Presentation on deep learning applied to natural language processing, presented at University of Cambridge Machine Learning Group's Research and Communication Club 2-11-2015 meeting.
꧁❤ Aerocity Call Girls Service Aerocity Delhi ❤꧂ 9999965857 ☎️ Hard And Sexy ...
Detecting paraphrases using recursive autoencoders
1. Detecting Paraphrases Using Recursive Autoencoders 1
Machine Learning Group RCC
University of Cambridge
Feynman Liang
5 Nov, 2015
1
Socher et al., Dynamic Pooling and Unfolding Recursive Autoencoders for
Paraphrase Detection (NIPS 2011)
F. Liang Cambridge MLG RCC 5 Nov, 2015 1 / 39
2. Example
The judge also refused to postpone the trial date of Sept. 29.
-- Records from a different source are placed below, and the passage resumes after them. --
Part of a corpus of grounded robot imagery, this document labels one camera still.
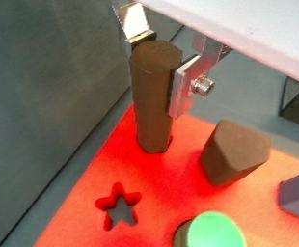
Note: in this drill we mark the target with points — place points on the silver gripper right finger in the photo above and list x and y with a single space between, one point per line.
189 79

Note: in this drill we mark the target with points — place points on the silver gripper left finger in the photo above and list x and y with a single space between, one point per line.
134 30

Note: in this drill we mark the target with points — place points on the brown hexagon peg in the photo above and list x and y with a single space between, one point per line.
153 60

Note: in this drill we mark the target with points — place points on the red shape sorter board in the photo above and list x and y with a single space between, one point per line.
133 196

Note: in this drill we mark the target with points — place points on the brown heart shaped peg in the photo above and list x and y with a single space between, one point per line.
234 151

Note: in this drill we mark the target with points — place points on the tall brown cylinder peg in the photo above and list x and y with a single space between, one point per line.
210 229

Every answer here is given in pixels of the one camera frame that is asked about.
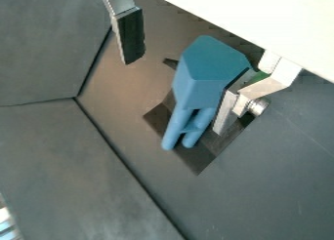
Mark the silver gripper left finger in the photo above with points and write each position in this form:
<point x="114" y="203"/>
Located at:
<point x="127" y="26"/>

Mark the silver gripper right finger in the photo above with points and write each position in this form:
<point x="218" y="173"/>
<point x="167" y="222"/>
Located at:
<point x="245" y="94"/>

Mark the green foam shape board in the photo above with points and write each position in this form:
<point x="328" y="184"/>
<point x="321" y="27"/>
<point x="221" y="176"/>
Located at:
<point x="260" y="76"/>

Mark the blue three prong object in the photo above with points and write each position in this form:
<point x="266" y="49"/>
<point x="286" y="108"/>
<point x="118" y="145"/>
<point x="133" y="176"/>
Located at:
<point x="209" y="66"/>

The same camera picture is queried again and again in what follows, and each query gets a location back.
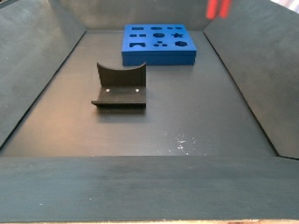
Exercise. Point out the red three prong object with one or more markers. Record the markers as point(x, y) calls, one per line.
point(218, 8)

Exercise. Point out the blue shape sorting board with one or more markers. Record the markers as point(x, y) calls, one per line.
point(158, 45)

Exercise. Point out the black curved holder stand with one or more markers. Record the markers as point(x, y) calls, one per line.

Obus also denied a defense motion to postpone the September trial
date.
F. Liang Cambridge MLG RCC 5 Nov, 2015 2 / 39
3. Paraphrase detection problem
Given: Sentences v1:m, w1:n ∈ V∗
Task: Classify whether v1:m and w1:n are paraphrases of each other
F. Liang Cambridge MLG RCC 5 Nov, 2015 3 / 39
4. Applications
Plagarism Detection
Text Summarization
Information Retrieval
Re-examining Machine Translation Metrics for Paraphrase Identif cation
Nitin Madnani Joel Tetreault
Educational Testing Service
Princeton, NJ, USA
{ nmadnani,jtetreault} @ets.org
F. Liang Cambridge MLG RCC 5 Nov, 2015 4 / 39
7. Distributional semantics
Goal: Construct a represenation for language which captures semantic
meaning and is convenient for computation
From linguistics:
Lexical/compositional semantics: meaning through individual words
and syntactic constructions (WordNet, formal language theory)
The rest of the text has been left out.